▸ **YOUR TASK**
In the records below, find every line with the word "labels" and copy it.

[[ SOURCE DATA open ]]

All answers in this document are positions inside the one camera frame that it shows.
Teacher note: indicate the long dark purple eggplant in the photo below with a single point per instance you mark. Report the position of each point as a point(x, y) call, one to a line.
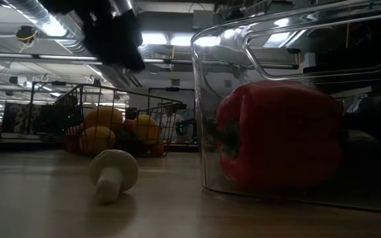
point(375, 119)

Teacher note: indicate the long horizontal overhead bar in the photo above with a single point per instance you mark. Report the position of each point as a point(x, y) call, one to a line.
point(28, 56)

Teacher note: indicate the yellow lemon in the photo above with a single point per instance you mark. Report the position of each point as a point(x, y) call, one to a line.
point(96, 140)

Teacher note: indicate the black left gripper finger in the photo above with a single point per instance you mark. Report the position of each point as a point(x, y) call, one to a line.
point(106, 53)
point(134, 56)

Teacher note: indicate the clear plastic bin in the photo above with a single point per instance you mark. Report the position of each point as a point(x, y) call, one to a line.
point(217, 82)

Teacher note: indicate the large grey spiral duct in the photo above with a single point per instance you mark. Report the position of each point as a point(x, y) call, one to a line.
point(71, 46)

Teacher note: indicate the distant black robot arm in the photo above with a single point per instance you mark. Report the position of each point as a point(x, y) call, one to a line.
point(187, 130)

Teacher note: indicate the black metal frame stand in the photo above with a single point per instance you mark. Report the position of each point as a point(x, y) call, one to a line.
point(58, 83)
point(172, 89)

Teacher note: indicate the red bell pepper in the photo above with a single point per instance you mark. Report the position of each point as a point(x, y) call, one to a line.
point(283, 132)

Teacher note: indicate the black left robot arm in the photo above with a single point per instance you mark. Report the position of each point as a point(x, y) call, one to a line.
point(61, 5)

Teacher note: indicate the patterned panel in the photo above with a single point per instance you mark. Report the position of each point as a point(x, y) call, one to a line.
point(22, 117)

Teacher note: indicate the bright ceiling light panel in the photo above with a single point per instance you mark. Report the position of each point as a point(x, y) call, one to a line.
point(181, 40)
point(154, 38)

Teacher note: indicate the large yellow fruit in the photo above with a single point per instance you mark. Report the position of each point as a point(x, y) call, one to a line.
point(148, 129)

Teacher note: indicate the white mushroom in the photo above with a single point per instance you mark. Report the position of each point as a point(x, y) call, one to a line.
point(114, 168)

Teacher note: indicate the shiny corrugated air duct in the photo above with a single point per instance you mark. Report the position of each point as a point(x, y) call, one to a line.
point(124, 5)

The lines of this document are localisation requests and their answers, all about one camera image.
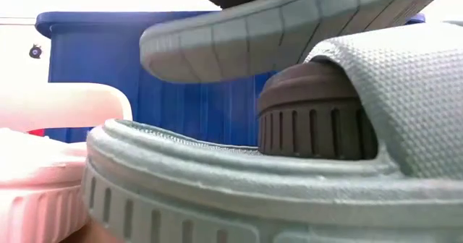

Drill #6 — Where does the green slide sandal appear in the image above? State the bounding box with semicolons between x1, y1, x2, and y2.
139;0;455;84
81;22;463;243

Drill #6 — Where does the pink slide sandal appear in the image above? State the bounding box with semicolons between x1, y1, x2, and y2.
0;82;133;243

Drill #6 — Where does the blue plastic bin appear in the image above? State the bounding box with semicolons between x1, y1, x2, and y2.
35;10;427;147

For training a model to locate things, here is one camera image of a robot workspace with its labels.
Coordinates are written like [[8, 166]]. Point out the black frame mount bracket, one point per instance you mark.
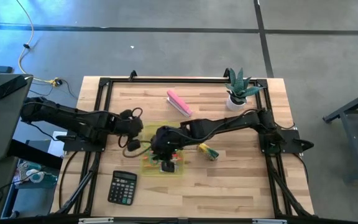
[[226, 73], [132, 74]]

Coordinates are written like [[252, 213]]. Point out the black phone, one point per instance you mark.
[[9, 87]]

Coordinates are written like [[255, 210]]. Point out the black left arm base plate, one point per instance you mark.
[[73, 146]]

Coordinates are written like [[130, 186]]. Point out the pink and white stapler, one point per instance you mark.
[[179, 102]]

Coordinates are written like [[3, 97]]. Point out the blue storage bin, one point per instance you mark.
[[26, 202]]

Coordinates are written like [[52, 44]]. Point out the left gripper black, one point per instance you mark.
[[129, 124]]

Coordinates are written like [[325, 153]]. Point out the yellow-green translucent pencil box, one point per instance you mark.
[[149, 171]]

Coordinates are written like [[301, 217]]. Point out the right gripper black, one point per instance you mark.
[[166, 140]]

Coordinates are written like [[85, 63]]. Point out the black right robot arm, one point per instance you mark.
[[228, 123]]

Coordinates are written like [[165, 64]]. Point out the grey metal table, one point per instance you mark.
[[353, 102]]

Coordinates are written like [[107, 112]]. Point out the white table edge bracket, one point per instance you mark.
[[269, 221], [95, 220]]

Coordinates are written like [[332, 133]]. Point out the black calculator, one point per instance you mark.
[[121, 189]]

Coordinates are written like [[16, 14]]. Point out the yellow crayon box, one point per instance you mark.
[[208, 152]]

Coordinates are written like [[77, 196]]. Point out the grey desk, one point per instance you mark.
[[5, 124]]

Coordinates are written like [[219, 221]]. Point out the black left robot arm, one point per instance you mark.
[[73, 119]]

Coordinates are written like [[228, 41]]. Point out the black aluminium table frame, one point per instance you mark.
[[182, 80]]

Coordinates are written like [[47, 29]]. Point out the clear tape dispenser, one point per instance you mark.
[[36, 176]]

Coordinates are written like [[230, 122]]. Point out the green plant in white pot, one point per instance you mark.
[[235, 104]]

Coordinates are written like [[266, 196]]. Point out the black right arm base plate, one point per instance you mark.
[[292, 138]]

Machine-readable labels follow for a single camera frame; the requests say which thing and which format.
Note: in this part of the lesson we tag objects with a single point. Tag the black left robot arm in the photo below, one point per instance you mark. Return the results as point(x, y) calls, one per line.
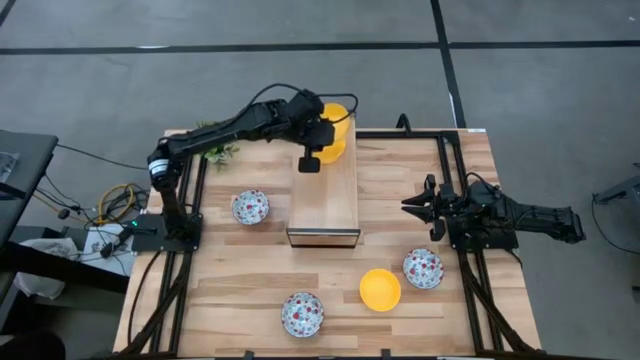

[[ SOURCE DATA closed ]]

▸ **ANSWER SPACE**
For training a model to locate things, here is one camera image of a robot workspace with its labels.
Machine-readable labels follow for a single camera frame; the requests say which thing and which format.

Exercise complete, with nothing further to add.